__The task__
Return the records that follow unaltered. Omit every picture.

Data entries:
-------------------------

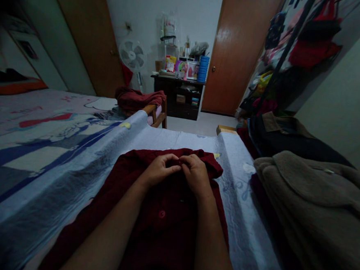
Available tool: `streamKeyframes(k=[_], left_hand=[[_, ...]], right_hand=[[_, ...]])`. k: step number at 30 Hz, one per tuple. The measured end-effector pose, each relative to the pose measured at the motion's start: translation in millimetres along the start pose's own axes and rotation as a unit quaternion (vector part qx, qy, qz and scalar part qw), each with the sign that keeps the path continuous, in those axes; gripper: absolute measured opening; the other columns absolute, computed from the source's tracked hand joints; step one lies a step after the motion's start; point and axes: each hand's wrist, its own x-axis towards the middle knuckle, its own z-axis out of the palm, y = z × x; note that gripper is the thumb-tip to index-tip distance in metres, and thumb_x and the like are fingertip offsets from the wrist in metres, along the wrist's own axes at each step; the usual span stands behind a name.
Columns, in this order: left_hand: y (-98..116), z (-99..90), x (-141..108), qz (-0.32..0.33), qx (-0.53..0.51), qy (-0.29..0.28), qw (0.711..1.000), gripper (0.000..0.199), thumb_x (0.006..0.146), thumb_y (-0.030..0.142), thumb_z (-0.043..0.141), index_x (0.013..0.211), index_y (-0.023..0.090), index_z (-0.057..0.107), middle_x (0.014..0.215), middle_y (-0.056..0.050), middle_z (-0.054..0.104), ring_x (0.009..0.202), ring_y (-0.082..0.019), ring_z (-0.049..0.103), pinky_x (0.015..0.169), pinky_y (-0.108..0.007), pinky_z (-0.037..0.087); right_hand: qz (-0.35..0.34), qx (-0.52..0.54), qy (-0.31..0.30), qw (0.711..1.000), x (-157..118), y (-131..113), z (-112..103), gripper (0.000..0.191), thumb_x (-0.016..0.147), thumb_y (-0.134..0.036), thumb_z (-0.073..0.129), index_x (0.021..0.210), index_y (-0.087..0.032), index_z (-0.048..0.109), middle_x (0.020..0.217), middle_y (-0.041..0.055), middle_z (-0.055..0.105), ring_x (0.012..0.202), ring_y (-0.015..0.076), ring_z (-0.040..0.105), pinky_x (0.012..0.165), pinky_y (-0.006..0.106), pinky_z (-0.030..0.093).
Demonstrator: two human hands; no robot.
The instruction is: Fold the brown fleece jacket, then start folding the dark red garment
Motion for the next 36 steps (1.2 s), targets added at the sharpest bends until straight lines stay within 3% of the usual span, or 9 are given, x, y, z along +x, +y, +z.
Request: streamKeyframes(k=[5,15,36], left_hand=[[4,0.5,0,0.046,0.069,0.032,0.996,0.019,0.079,0.028,0.067,0.094,0.017,0.07,0.093,-0.004,0.071,0.084,-0.018,0.065,0.078,-0.029,0.049],[9,5.7,-2,0.117,0.239,0.082,0.96,0.009,0.08,0.019,0.062,0.083,0.018,0.07,0.083,-0.003,0.07,0.079,-0.018,0.063,0.082,-0.032,0.046],[-1,7.8,1,0.077,0.099,0.083,0.989,0.013,0.082,0.021,0.056,0.084,0.018,0.069,0.084,-0.002,0.069,0.08,-0.016,0.063,0.076,-0.026,0.048]], right_hand=[[0.013,0.002,-0.018,1.0,-1,1,-3,0.022,0.082,-0.011,0.056,0.093,-0.022,0.071,0.09,0.0034,0.065,0.085,0.0162,0.062,0.08,0.029,0.048],[0.017,-0.025,-0.045,0.999,-1,6,-2,0.028,0.082,-0.005,0.053,0.096,-0.021,0.071,0.093,0.0043,0.066,0.087,0.0163,0.062,0.083,0.031,0.048],[-0.008,-0.04,-0.004,0.999,0,9,5,0.027,0.083,-0.006,0.046,0.09,-0.02,0.068,0.089,0.0039,0.056,0.084,0.0163,0.056,0.077,0.029,0.046]])
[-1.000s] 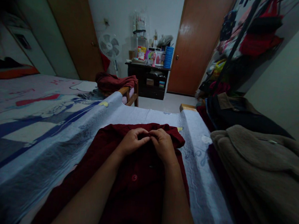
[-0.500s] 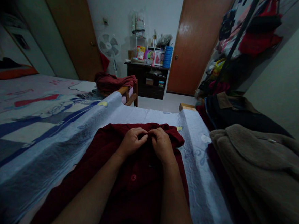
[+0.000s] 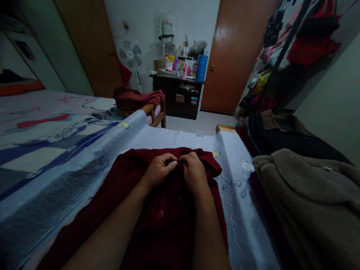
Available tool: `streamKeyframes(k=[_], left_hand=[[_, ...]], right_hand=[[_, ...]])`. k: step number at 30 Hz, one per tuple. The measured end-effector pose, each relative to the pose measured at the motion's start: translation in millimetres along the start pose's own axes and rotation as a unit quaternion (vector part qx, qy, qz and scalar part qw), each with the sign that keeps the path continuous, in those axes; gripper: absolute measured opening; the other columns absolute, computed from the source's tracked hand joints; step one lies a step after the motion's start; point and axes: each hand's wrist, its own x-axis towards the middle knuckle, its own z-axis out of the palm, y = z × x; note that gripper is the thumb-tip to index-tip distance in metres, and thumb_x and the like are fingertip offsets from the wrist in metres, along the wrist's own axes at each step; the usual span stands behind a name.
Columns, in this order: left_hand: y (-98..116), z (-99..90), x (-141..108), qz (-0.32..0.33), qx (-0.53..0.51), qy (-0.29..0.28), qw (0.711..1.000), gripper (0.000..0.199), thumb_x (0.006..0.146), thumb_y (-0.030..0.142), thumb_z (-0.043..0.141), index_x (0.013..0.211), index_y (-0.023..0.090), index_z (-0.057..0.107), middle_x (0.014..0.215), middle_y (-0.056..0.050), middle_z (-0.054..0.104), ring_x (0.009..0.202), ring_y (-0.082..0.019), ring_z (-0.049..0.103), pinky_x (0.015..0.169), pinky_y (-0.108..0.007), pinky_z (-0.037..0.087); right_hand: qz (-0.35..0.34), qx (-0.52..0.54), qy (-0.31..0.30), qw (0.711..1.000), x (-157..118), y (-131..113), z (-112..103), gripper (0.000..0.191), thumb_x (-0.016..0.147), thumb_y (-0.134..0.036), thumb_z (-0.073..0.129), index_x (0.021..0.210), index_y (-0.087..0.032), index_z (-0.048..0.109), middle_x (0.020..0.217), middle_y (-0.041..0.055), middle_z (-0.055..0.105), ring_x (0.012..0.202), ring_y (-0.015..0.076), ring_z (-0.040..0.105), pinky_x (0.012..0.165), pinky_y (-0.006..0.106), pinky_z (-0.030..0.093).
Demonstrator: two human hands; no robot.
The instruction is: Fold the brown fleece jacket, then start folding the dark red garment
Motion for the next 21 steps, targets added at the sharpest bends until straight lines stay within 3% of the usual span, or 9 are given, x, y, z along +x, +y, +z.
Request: streamKeyframes(k=[13,21], left_hand=[[2.0,-4.7,0.3,-0.014,-0.029,-0.037,0.999,0.009,0.075,0.019,0.063,0.083,0.018,0.067,0.086,-0.002,0.067,0.084,-0.017,0.062,0.081,-0.029,0.049],[2.7,-4.6,0.9,-0.018,-0.059,-0.067,0.996,0.012,0.074,0.015,0.058,0.08,0.017,0.068,0.085,-0.002,0.068,0.082,-0.016,0.063,0.078,-0.027,0.049]], right_hand=[[0.029,0.025,-0.037,0.999,-0.1,-2.6,-8.8,0.018,0.085,-0.012,0.049,0.086,-0.021,0.064,0.091,0.0026,0.058,0.086,0.0159,0.056,0.082,0.03,0.045],[0.043,0.046,0.009,0.998,0.2,-4.4,-3.4,0.012,0.08,-0.014,0.051,0.087,-0.02,0.059,0.089,0.0028,0.061,0.084,0.0173,0.057,0.081,0.031,0.045]])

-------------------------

__Solution for this exercise__
Available tool: `streamKeyframes(k=[_], left_hand=[[_, ...]], right_hand=[[_, ...]])`. k: step number at 30 Hz, one per tuple. The measured end-effector pose, each relative to the pose measured at the motion's start: translation in millimetres along the start pose's own axes and rotation as a unit quaternion (vector part qx, qy, qz and scalar part qw), each with the sign that keeps the path continuous, in those axes; gripper: absolute measured opening; the other columns absolute, computed from the source's tracked hand joints; step one lies a step after the motion's start; point and axes: each hand's wrist, its own x-axis towards the middle knuckle, its own z-axis out of the palm, y = z × x; note that gripper is the thumb-tip to index-tip distance in metres, and thumb_x and the like are fingertip offsets from the wrist in metres, along the wrist's own axes at each step; the usual span stands behind a name.
Columns, in this order: left_hand: y (-98..116), z (-99..90), x (-141..108), qz (-0.32..0.33), qx (-0.53..0.51), qy (-0.29..0.28), qw (0.711..1.000), gripper (0.000..0.199), thumb_x (0.006..0.146), thumb_y (-0.030..0.142), thumb_z (-0.043..0.141), index_x (0.013..0.211), index_y (-0.023..0.090), index_z (-0.057..0.107), middle_x (0.014..0.215), middle_y (-0.056..0.050), middle_z (-0.054..0.104), ring_x (0.009..0.202), ring_y (-0.082..0.019), ring_z (-0.049..0.103), pinky_x (0.015..0.169), pinky_y (-0.108..0.007), pinky_z (-0.037..0.087); right_hand: qz (-0.35..0.34), qx (-0.52..0.54), qy (-0.31..0.30), qw (0.711..1.000), x (-157..118), y (-131..113), z (-112..103), gripper (0.000..0.191), thumb_x (-0.016..0.147), thumb_y (-0.134..0.036), thumb_z (-0.073..0.129), index_x (0.021..0.210), index_y (-0.087..0.032), index_z (-0.048..0.109), middle_x (0.020..0.217), middle_y (-0.041..0.055), middle_z (-0.055..0.105), ring_x (0.012..0.202), ring_y (-0.015..0.076), ring_z (-0.040..0.105), pinky_x (0.012..0.165), pinky_y (-0.006..0.106), pinky_z (-0.030..0.093).
Demonstrator: two human hands; no robot.
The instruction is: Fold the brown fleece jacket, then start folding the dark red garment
Motion for the next 36 steps (1.2 s), targets added at the sharpest bends until straight lines stay within 3% of the usual span, or 9 are given, x, y, z along +x, +y, +z.
Request: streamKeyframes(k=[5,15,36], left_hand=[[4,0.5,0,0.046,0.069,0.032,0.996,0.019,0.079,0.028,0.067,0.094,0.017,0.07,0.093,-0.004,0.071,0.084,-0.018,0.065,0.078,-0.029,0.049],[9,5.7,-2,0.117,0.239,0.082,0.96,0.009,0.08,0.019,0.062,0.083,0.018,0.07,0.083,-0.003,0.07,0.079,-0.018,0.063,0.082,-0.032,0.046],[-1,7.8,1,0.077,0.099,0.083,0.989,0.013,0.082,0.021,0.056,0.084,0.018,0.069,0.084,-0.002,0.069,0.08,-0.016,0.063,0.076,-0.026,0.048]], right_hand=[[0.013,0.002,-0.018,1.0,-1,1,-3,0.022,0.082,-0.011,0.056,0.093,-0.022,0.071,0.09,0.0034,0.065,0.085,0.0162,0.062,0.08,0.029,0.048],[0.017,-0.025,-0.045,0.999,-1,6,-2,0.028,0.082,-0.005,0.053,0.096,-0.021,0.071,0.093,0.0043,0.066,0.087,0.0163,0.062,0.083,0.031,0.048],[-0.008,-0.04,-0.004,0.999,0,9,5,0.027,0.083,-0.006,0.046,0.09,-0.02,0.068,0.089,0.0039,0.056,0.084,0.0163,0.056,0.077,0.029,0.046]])
[-1.000s] 
[-0.500s] 
[+0.000s] 
Available tool: `streamKeyframes(k=[_], left_hand=[[_, ...]], right_hand=[[_, ...]])`. k: step number at 30 Hz, one per tuple. The measured end-effector pose, each relative to the pose measured at the motion's start: translation in millimetres along the start pose's own axes and rotation as a unit quaternion (vector part qx, qy, qz and scalar part qw), each with the sign that keeps the path continuous, in those axes; gripper: absolute measured opening; the other columns absolute, computed from the source's tracked hand joints; step one lies a step after the motion's start; point and axes: each hand's wrist, its own x-axis towards the middle knuckle, its own z-axis out of the palm, y = z × x; note that gripper is the thumb-tip to index-tip distance in metres, and thumb_x and the like are fingertip offsets from the wrist in metres, along the wrist's own axes at each step; the usual span stands behind a name.
Columns, in this order: left_hand: y (-98..116), z (-99..90), x (-141..108), qz (-0.32..0.33), qx (-0.53..0.51), qy (-0.29..0.28), qw (0.711..1.000), gripper (0.000..0.199), thumb_x (0.006..0.146), thumb_y (-0.030..0.142), thumb_z (-0.043..0.141), index_x (0.013..0.211), index_y (-0.023..0.090), index_z (-0.057..0.107), middle_x (0.014..0.215), middle_y (-0.056..0.050), middle_z (-0.054..0.104), ring_x (0.009..0.202), ring_y (-0.082..0.019), ring_z (-0.049..0.103), pinky_x (0.015..0.169), pinky_y (-0.108..0.007), pinky_z (-0.037..0.087); right_hand: qz (-0.35..0.34), qx (-0.52..0.54), qy (-0.31..0.30), qw (0.711..1.000), x (-157..118), y (-131..113), z (-112..103), gripper (0.000..0.191), thumb_x (-0.016..0.147), thumb_y (-0.134..0.036), thumb_z (-0.073..0.129), index_x (0.021..0.210), index_y (-0.087..0.032), index_z (-0.048..0.109), middle_x (0.020..0.217), middle_y (-0.041..0.055), middle_z (-0.055..0.105), ring_x (0.012..0.202), ring_y (-0.015..0.076), ring_z (-0.040..0.105), pinky_x (0.012..0.165), pinky_y (-0.006..0.106), pinky_z (-0.030..0.093).
Demonstrator: two human hands; no robot.
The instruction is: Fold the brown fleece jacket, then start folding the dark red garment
Motion for the next 21 steps, targets added at the sharpest bends until straight lines stay within 3% of the usual span, or 9 are given, x, y, z along +x, +y, +z.
Request: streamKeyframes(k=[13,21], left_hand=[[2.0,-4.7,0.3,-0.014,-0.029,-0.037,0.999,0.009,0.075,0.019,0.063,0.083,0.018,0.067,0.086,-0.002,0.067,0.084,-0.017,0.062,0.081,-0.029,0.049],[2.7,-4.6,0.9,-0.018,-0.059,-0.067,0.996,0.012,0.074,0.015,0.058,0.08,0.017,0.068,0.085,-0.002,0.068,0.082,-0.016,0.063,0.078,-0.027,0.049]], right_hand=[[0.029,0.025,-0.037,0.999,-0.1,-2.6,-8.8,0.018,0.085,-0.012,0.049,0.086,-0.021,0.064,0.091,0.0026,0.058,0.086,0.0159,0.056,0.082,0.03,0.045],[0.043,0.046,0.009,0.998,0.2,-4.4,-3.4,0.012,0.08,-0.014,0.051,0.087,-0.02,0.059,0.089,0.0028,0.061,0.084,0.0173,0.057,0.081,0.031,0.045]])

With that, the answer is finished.